Something about this FINRA regulatory action doesn't sit well with me. I don't disagree with the findings. I don't take any issue with the importance of a rigorous compliance oversight of email usage. Frankly, I like this settlement because it focuses industry attention on an important area of supervision. Similarly, the Censure and $25,000 fine seem proportionate and fair. What isn't sitting well with me is the sense that this case incorporates aspects of "Gotcha" regulation that I detest. Precisely, the AWC makes a big deal about how"
[F]INRA staff stressed to AGES the importance of carefully managing the transition of the representatives to AGES, particularly in light of the disciplinary history of the former firm, which included supervisory deficiencies.

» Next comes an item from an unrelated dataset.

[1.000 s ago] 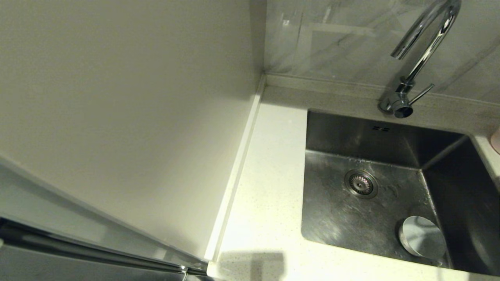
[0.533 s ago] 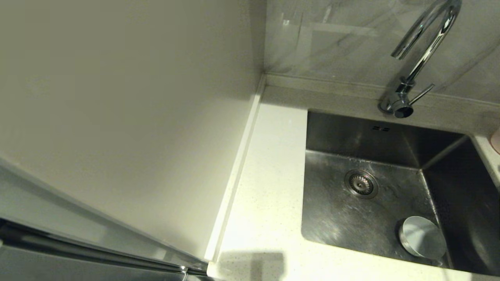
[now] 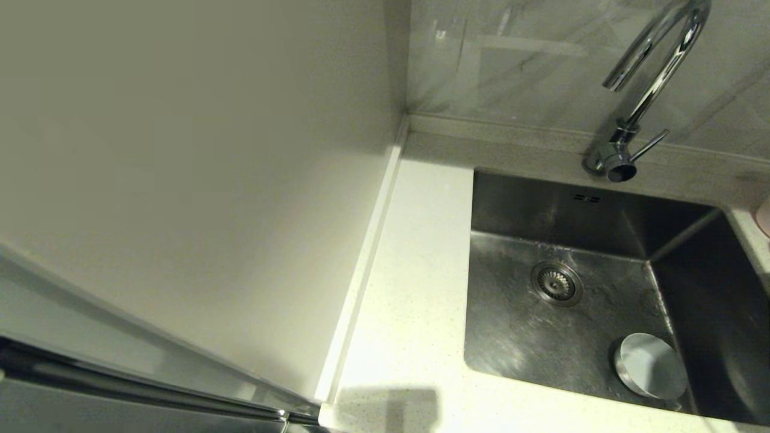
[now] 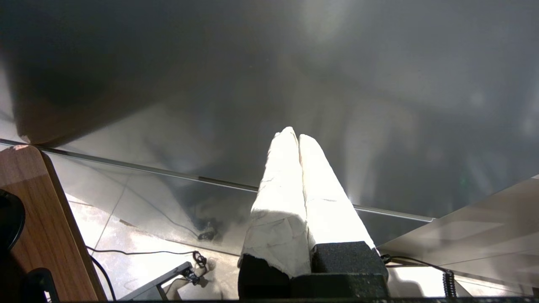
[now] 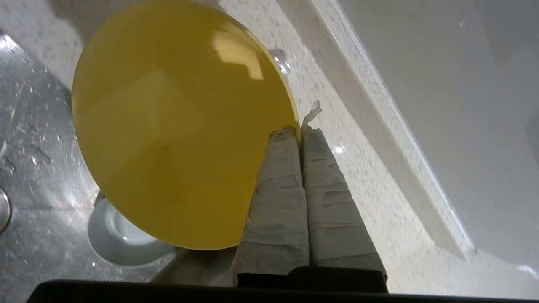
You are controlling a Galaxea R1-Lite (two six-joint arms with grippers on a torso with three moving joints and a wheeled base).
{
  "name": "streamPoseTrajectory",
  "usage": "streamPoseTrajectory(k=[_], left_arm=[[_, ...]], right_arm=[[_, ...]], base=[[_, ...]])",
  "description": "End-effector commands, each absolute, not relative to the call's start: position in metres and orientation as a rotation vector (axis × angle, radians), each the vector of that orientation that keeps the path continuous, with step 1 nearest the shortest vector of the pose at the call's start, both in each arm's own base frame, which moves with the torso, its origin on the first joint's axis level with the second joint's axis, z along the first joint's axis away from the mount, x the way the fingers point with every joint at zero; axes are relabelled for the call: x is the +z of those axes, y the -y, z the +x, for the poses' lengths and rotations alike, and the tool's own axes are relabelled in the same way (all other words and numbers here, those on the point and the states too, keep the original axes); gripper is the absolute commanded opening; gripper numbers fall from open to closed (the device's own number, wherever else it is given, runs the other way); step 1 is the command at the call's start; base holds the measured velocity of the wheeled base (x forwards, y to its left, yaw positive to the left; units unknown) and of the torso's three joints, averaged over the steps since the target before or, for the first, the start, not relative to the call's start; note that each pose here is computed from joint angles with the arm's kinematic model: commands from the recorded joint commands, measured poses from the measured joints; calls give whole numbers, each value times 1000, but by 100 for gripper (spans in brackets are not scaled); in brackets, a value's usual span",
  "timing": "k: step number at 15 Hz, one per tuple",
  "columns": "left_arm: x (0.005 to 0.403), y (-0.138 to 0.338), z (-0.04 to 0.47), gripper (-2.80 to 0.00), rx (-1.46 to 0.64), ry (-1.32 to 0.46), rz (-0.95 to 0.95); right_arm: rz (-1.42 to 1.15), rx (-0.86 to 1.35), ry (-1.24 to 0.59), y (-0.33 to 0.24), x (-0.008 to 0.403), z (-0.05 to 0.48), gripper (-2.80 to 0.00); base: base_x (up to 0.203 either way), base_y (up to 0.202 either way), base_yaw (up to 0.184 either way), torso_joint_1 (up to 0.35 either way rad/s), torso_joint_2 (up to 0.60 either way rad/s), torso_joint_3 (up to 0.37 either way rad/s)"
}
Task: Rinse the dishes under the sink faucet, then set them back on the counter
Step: Put a bowl back to the table from the sink
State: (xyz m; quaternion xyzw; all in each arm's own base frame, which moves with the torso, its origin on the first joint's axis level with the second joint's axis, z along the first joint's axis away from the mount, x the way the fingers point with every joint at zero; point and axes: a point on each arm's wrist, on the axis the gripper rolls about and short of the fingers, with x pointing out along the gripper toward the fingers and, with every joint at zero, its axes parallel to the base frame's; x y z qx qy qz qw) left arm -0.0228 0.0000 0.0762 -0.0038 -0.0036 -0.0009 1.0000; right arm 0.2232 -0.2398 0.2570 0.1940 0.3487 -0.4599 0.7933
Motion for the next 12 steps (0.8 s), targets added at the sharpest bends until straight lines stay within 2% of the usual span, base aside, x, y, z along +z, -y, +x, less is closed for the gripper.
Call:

That's nice: FINRA staff stressed the importance of compliance oversight of the migration of reps from a former FINRA member firm with a "disciplinary history." Which begs the question as to why FINRA allowed the migration of such reps in the first place. Which begs the question as to why FINRA staff wasn't engaged in a more hands-on oversight of the migration to ensure that the very mail usage at issue did not occur. Keep in mind that: "11 representatives sent a total of at least 2,000 emails from their former firm email addresses to their securities customers." That may well be an indictment by FINRA of AGES' misconduct; however, it is also an indictment of FINRA for having the situational awareness to issue a warning but then not doing much to prevent the misconduct warned about.
After FINRA staff issued its admonition, did those regulators just vanish? Did any FINRA regulator stay on top of the migration of reps from a purportedly troubled firm? Did any FINRA regulator ask for a sampling of AGES emails -- even just one of the 2,000 cited? Seems to me that if FINRA is aware that it has a so-called Bad Boy firm, and that reps from that firm are relocating to another member firm, and if FINRA feels the spirit moves it to the extent that it warns the firm acquiring the reps to keep its eyes and ears open for warning signs, that FINRA should not simply issue the warning, go around the corner to the nearby donut shop, order a couple of cups of coffee, order several donuts, dunk said donuts into said cups of coffee, and then mosey on back to the member firm and express shock and dismay that things went awry.
FINRA is not a firm's Compliance Department, and the first line of defense is with the firm's supervisory and compliance staff. Moreover, even if FINRA doesn't bring vigor to its regulatory role, that's not excuse for a member firm to sleepwalk through its compliance obligations. Nonetheless, despite all the good achieved in this AWC, FINRA comes off a bit smug when it holds its hand out for $25,000 from AGES. Maybe a bit of onsite FINRA regulation (even if only a weekly follow-up for a couple of months) might have caught the email problem months earlier?